(WORK ITEM):
The answer consists solely of the listing's lines from the first through the line containing "Return the outline of every instance of the ram", each reproduced exactly.

(INPUT):
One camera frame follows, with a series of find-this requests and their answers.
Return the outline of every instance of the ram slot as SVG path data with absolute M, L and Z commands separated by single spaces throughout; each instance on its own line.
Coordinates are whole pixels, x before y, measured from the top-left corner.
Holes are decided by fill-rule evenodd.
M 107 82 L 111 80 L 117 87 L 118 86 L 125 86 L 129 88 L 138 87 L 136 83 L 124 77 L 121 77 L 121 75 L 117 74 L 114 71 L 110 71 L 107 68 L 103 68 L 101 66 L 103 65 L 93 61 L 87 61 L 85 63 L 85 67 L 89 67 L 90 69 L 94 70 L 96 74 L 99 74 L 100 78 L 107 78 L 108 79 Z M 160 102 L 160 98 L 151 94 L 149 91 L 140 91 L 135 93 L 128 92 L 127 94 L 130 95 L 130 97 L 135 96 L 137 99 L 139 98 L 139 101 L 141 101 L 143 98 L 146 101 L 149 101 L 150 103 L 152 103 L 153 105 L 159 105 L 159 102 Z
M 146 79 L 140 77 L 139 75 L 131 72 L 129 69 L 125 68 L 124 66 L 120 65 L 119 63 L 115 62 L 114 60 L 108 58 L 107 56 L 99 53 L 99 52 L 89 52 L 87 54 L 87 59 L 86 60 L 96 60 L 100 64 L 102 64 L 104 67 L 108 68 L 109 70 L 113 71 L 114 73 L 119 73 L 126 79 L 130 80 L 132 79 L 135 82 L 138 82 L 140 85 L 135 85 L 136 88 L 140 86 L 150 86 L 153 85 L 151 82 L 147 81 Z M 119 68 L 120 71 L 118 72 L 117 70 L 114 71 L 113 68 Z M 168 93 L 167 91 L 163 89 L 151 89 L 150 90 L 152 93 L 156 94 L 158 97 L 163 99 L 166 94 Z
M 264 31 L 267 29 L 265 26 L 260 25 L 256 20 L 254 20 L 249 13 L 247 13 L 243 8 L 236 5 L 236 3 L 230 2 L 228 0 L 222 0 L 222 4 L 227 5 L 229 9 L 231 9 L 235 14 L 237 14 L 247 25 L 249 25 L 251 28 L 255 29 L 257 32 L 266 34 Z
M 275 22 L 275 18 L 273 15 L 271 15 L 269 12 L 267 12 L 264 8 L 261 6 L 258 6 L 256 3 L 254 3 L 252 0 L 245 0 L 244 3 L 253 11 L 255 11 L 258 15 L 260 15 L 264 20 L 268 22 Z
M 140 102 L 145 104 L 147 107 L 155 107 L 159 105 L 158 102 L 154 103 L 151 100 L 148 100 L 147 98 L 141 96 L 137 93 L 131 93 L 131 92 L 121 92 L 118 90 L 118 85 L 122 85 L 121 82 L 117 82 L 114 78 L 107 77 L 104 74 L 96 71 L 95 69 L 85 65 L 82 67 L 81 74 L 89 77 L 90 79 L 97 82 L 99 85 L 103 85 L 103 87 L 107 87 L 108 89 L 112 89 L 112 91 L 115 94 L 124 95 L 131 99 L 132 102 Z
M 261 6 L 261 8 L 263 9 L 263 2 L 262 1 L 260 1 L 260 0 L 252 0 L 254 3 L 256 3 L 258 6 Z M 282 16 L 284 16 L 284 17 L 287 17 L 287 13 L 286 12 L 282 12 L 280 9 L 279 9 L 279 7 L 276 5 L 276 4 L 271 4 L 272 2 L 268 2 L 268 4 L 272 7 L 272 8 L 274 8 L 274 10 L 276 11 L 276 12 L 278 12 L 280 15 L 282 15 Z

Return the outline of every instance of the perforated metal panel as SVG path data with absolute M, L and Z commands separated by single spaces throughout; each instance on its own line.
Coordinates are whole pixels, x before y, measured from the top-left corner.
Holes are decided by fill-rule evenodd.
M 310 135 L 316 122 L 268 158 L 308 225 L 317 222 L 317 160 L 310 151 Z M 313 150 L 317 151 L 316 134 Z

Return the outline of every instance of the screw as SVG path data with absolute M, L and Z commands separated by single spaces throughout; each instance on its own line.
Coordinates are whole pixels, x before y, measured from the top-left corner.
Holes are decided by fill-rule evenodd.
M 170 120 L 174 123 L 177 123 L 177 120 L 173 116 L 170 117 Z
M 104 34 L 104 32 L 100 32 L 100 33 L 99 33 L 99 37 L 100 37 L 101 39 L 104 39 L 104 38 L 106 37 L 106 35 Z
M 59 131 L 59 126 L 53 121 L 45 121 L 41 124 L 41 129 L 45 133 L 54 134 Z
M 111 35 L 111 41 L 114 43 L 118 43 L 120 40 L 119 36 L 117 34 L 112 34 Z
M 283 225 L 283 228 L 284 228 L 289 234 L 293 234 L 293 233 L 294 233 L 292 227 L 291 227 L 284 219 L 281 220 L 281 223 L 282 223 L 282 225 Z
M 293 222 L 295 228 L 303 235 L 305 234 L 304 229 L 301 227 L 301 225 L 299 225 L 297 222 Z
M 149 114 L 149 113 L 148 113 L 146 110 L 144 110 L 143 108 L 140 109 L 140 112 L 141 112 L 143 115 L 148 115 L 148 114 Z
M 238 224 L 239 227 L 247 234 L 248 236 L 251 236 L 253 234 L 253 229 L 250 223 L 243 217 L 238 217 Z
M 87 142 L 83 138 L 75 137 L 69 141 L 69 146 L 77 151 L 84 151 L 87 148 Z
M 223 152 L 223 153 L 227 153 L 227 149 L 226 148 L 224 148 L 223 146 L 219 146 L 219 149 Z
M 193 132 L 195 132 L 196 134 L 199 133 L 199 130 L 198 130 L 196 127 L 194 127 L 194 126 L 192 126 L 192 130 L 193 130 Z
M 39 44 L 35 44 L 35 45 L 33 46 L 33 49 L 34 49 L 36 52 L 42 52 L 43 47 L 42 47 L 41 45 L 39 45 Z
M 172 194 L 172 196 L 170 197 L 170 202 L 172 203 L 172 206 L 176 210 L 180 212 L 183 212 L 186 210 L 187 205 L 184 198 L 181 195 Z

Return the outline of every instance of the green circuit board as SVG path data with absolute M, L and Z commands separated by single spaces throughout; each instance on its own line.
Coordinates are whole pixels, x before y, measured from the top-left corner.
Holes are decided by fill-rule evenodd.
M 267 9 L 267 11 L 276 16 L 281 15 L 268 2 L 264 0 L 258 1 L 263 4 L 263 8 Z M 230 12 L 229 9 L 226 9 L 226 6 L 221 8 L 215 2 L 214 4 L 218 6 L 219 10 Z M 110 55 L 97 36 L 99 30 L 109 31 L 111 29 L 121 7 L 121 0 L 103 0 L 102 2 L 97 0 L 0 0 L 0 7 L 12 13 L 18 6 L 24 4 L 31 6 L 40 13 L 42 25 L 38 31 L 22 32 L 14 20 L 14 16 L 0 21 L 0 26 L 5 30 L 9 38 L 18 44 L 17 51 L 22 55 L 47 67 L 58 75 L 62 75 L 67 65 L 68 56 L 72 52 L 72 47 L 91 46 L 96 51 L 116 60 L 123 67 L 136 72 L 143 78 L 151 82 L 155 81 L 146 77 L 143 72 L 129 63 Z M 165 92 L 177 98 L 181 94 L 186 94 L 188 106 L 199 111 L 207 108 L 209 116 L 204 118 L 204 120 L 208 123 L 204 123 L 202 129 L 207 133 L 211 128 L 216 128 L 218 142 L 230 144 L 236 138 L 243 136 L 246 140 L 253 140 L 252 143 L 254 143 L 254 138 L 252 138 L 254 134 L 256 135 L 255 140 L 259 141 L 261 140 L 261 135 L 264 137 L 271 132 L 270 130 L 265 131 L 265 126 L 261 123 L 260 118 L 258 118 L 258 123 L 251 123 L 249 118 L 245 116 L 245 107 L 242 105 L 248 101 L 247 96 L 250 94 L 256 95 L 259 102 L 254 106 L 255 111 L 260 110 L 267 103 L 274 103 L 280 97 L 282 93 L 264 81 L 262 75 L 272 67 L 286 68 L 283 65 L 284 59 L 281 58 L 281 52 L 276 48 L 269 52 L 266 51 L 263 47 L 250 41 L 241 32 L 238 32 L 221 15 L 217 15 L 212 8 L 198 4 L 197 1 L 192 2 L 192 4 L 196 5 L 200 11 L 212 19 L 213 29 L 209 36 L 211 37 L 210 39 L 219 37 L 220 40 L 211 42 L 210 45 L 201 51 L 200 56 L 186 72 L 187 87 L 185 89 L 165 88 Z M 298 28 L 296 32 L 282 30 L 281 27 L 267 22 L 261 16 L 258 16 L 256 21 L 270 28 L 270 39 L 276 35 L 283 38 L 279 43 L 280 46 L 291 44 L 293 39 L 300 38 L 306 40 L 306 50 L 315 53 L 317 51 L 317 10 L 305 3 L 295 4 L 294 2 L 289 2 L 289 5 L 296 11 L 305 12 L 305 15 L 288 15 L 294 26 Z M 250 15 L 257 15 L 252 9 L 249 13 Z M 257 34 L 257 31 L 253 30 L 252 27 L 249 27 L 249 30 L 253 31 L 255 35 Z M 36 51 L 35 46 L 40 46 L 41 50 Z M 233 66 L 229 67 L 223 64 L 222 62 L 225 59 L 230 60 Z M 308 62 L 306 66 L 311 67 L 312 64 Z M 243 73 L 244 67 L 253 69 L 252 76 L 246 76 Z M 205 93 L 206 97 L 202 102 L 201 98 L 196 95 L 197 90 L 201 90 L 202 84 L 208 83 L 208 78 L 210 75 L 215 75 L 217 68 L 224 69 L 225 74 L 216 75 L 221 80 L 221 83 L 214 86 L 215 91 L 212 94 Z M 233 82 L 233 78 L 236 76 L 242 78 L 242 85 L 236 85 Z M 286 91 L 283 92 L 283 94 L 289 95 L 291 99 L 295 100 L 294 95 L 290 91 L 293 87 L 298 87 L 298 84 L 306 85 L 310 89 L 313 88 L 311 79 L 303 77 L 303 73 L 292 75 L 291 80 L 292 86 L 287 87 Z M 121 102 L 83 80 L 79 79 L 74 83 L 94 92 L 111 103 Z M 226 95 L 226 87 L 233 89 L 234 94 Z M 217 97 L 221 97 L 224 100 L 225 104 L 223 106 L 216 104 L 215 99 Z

(THE COMPLETED TASK):
One camera frame follows, with a series of find-this requests and their answers.
Return the outline of every instance of the ram slot as SVG path data with absolute M, L and Z commands separated by single spaces throughout; each instance on its own line.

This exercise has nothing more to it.